5.4 Citação direta longa (ABNT)
A dinâmica da performance social no
trabalho pode ser melhor compreendida a partir de Erving Goffman:
“A sociedade está organizada com
base no princípio de que qualquer indivíduo que possua certas características
sociais tem o direito moral de esperar que os outros o valorizem e o tratem de
maneira adequada. Quando ele projeta uma definição da situação e faz uma
reivindicação implícita de ser tratado de acordo com essa definição, ele
automaticamente exige que os outros aceitem essa reivindicação” (GOFFMAN, 1959,
p. 45).
Essa passagem evidencia que o
sujeito, ao se reinscrever, também sustenta uma expectativa de reconhecimento.
5.5 O paradoxo da lucidez
O diferencial do caso analisado é a
presença de consciência crítica. No entanto, essa lucidez não rompe o ciclo.

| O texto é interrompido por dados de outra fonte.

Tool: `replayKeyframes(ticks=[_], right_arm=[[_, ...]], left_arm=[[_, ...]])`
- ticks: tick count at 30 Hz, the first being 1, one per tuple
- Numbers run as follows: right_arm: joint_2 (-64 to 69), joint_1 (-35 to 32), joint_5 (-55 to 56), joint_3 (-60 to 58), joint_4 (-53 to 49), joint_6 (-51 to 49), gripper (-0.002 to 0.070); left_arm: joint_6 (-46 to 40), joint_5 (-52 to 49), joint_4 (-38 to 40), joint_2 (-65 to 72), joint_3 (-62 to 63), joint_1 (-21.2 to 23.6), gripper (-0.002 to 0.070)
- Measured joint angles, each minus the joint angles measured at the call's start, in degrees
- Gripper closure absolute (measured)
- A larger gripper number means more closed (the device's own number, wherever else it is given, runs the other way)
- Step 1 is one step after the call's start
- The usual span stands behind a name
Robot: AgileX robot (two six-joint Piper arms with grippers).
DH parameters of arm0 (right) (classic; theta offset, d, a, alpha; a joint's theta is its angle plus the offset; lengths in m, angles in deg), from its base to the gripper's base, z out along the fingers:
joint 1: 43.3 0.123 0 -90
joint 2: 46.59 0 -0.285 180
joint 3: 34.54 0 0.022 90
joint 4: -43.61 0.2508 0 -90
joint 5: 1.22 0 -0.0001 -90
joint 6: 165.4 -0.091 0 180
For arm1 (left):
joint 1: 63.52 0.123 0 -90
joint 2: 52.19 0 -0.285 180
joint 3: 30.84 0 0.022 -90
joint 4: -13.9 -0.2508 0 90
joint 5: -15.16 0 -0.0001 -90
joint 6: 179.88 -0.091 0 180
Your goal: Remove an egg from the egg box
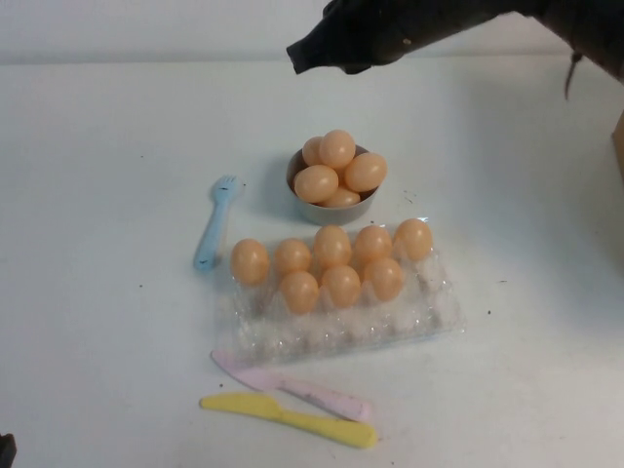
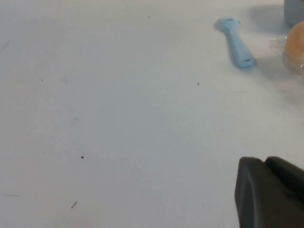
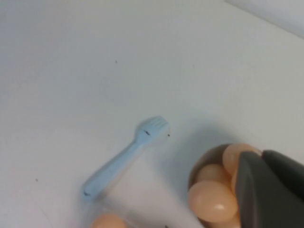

Conforme Sigmund Freud (1921, p.
67):
“O eu não é senhor em sua própria
casa.”
Ou seja, compreender não implica
necessariamente transformar.
6. Considerações finais
A análise demonstra que a
reinscrição cotidiana no trabalho é sustentada por múltiplos fatores:
econômicos, simbólicos e psíquicos. O sujeito permanece não por ignorância, mas
por estar inserido em uma estrutura que articula reconhecimento e sobrevivência.
A ruptura exige não apenas mudança
externa, mas reorganização subjetiva profunda, implicando a construção de novos
lugares de pertencimento e reconhecimento.
Referências (Normas ABNT)
DEJOURS, Christophe. A loucura
do trabalho: estudo de psicopatologia do trabalho. 5. ed. São Paulo:
Cortez, 1992.
FREUD, Sigmund. Psicologia das
massas e análise do eu. Rio de Janeiro: Imago, 1921.
GOFFMAN, Erving. A representação
do eu na vida cotidiana. 14. ed. Petrópolis: Vozes, 2002.
LACAN, Jacques. Escritos.
Rio de Janeiro: Zahar, 1998.
WINNICOTT, Donald Woods. O
ambiente e os processos de maturação: estudos sobre a teoria do desenvolvimento
emocional. Porto Alegre: Artmed, 1983.